Everything from the line containing "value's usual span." through the line containing "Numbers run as" should be repeated exactly, and nothing else from the data.

┄┄┄┄┄┄┄┄┄┄

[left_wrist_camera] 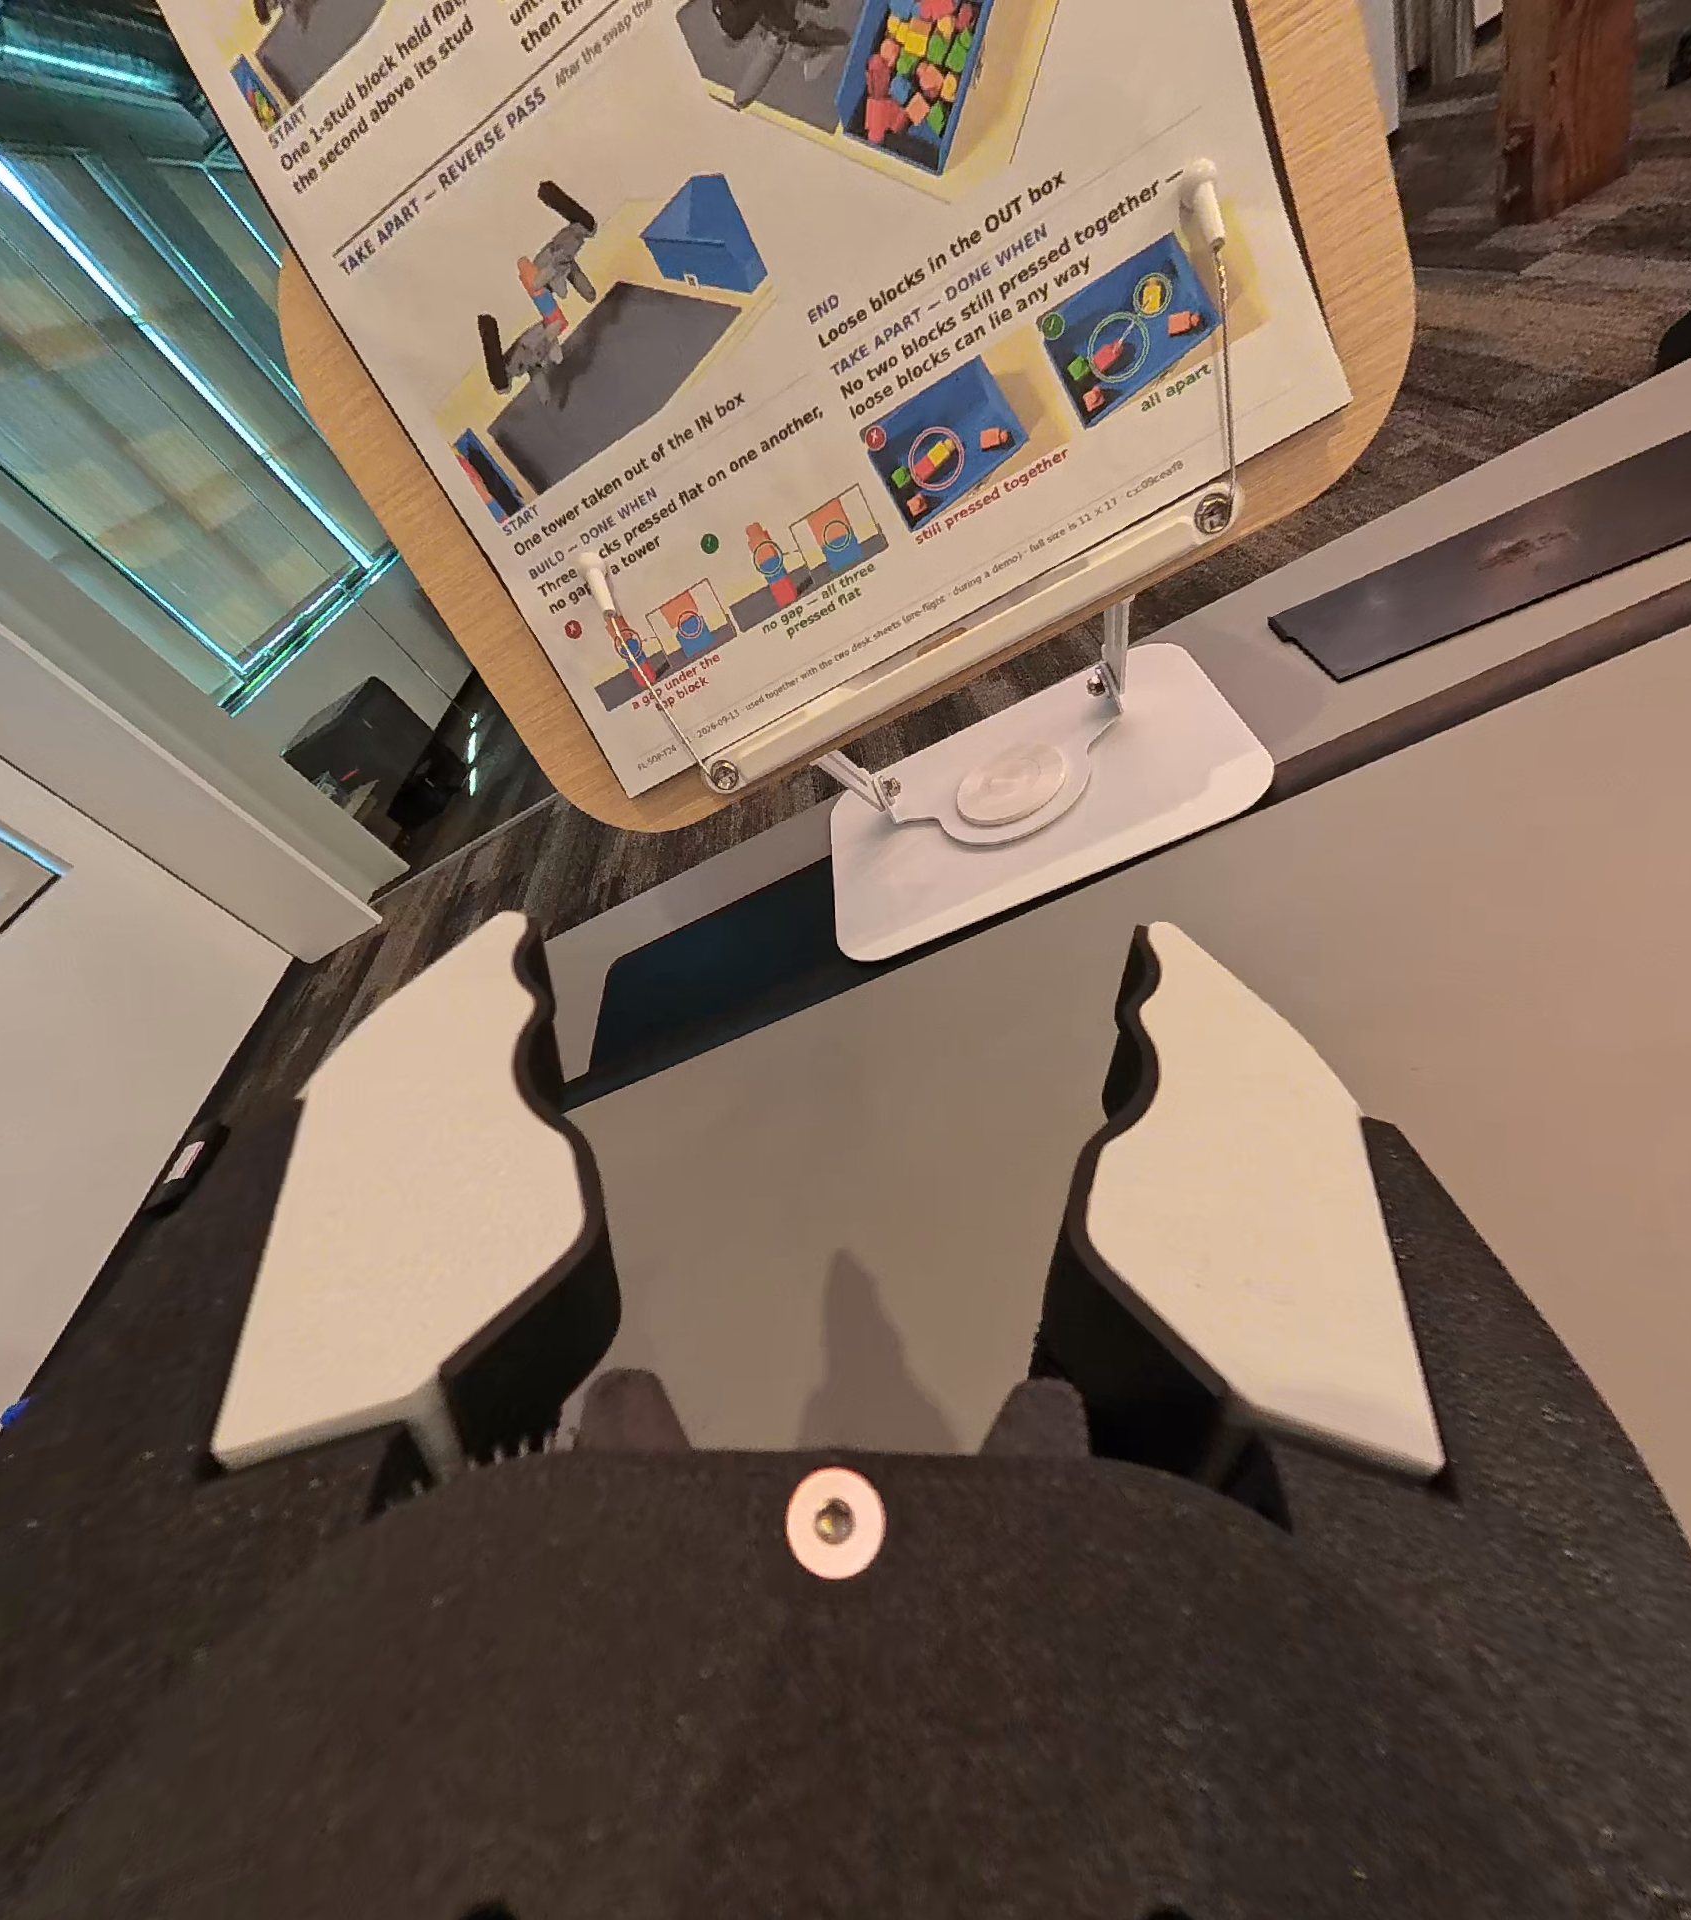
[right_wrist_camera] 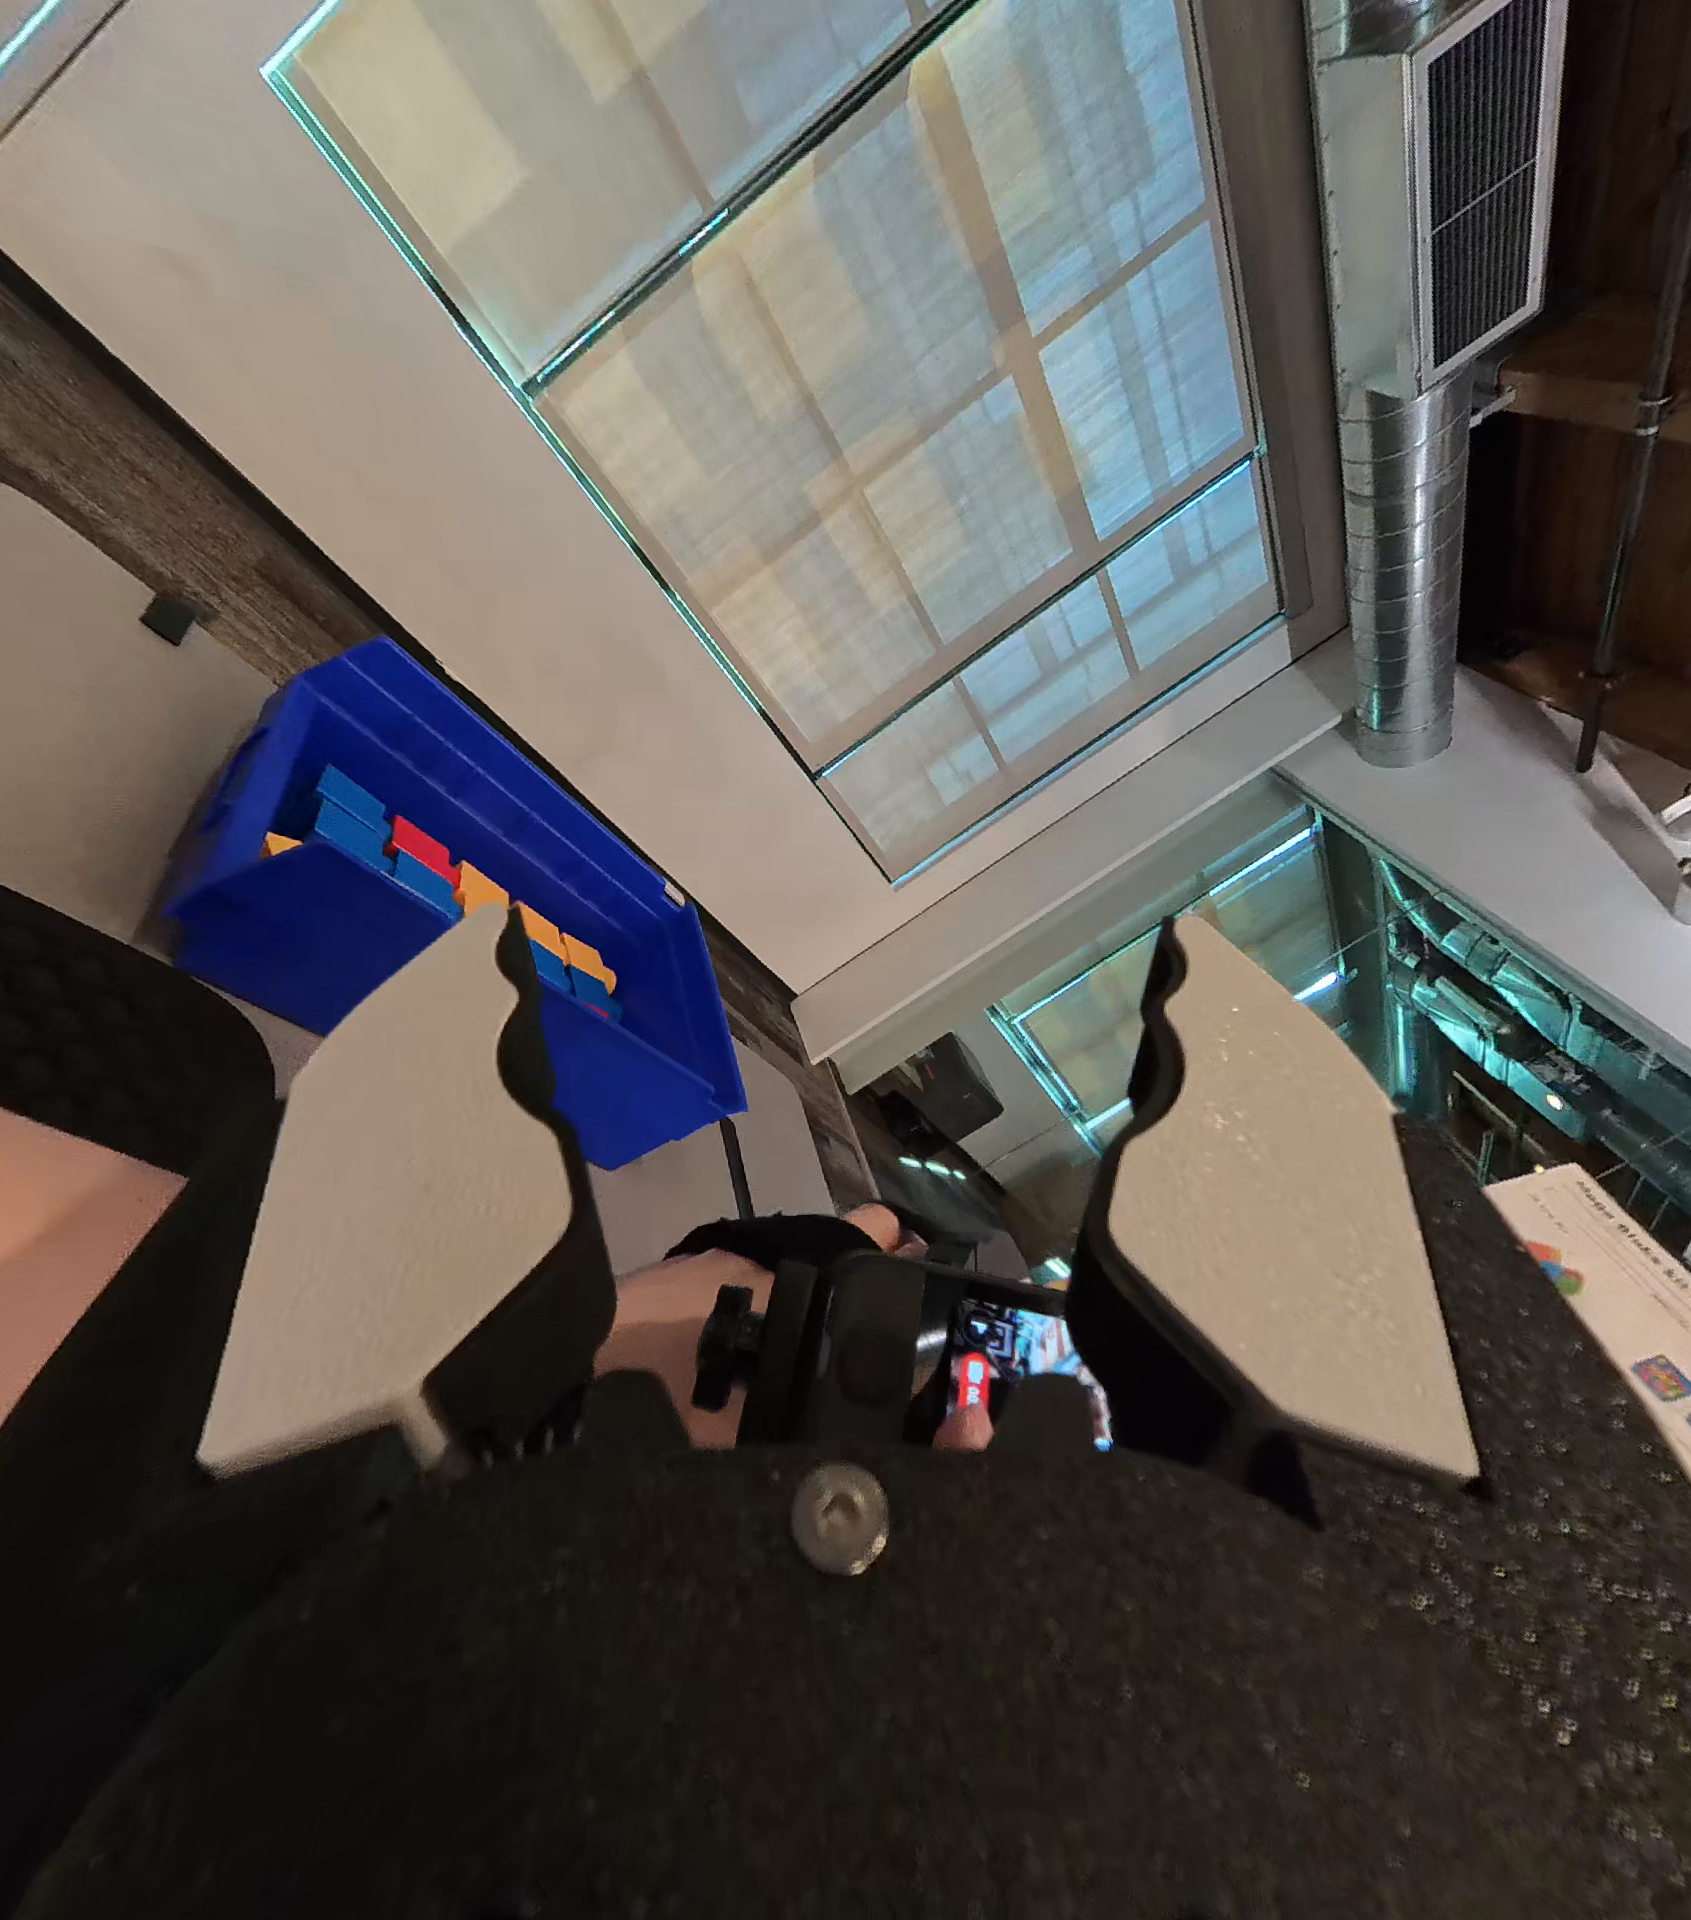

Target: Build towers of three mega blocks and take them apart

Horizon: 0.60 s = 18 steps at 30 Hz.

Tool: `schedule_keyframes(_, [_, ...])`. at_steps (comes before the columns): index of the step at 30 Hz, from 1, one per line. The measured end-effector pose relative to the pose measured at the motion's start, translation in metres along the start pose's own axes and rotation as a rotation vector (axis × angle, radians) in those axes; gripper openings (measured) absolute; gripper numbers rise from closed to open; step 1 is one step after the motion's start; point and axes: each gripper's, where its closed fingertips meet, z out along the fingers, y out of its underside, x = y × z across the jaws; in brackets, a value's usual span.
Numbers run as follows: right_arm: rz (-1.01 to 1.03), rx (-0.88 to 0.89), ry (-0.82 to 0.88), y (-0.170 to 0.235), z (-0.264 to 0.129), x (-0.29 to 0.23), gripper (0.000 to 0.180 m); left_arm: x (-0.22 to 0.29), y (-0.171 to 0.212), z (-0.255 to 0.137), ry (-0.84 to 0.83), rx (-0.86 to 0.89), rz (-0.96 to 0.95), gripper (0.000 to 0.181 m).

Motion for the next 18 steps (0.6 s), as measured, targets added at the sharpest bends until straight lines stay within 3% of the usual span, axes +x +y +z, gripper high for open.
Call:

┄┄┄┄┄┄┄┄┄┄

● SOLUTION BELOW
Tool: `schedule_keyframes(_, [_, ...])`. at_steps (comes before the columns): index of the step at 30 Hz, from 1, one per line. The measured end-effector pose relative to the pose measured at the motion's start, translation in metres along the start pose's own axes and rotation as a rotation vector (axis × angle, radians) in those axes; gripper openings (measured) absolute; gripper numbers rise from closed to open; step 1 is one step after the motion's start; point and axes: each gripper's, where its closed fingertips meet, z out along the fingers, y out of its underside, x = y × z across the jaws; in brackets, a value's usual span.
Numbers run as follows: right_arm: rz (-1.01 to 1.03), rx (-0.88 to 0.89), ry (-0.82 to 0.88), y (-0.170 to 0.235), z (-0.264 to 0.129), x (-0.29 to 0.23), gripper (0.000 to 0.180 m); left_arm: x (-0.22 to 0.29), y (-0.171 to 0.212), z (-0.255 to 0.137), ry (-0.84 to 0.83), rx (-0.86 to 0.89), rz (-0.96 to 0.95), gripper (0.000 to 0.181 m).

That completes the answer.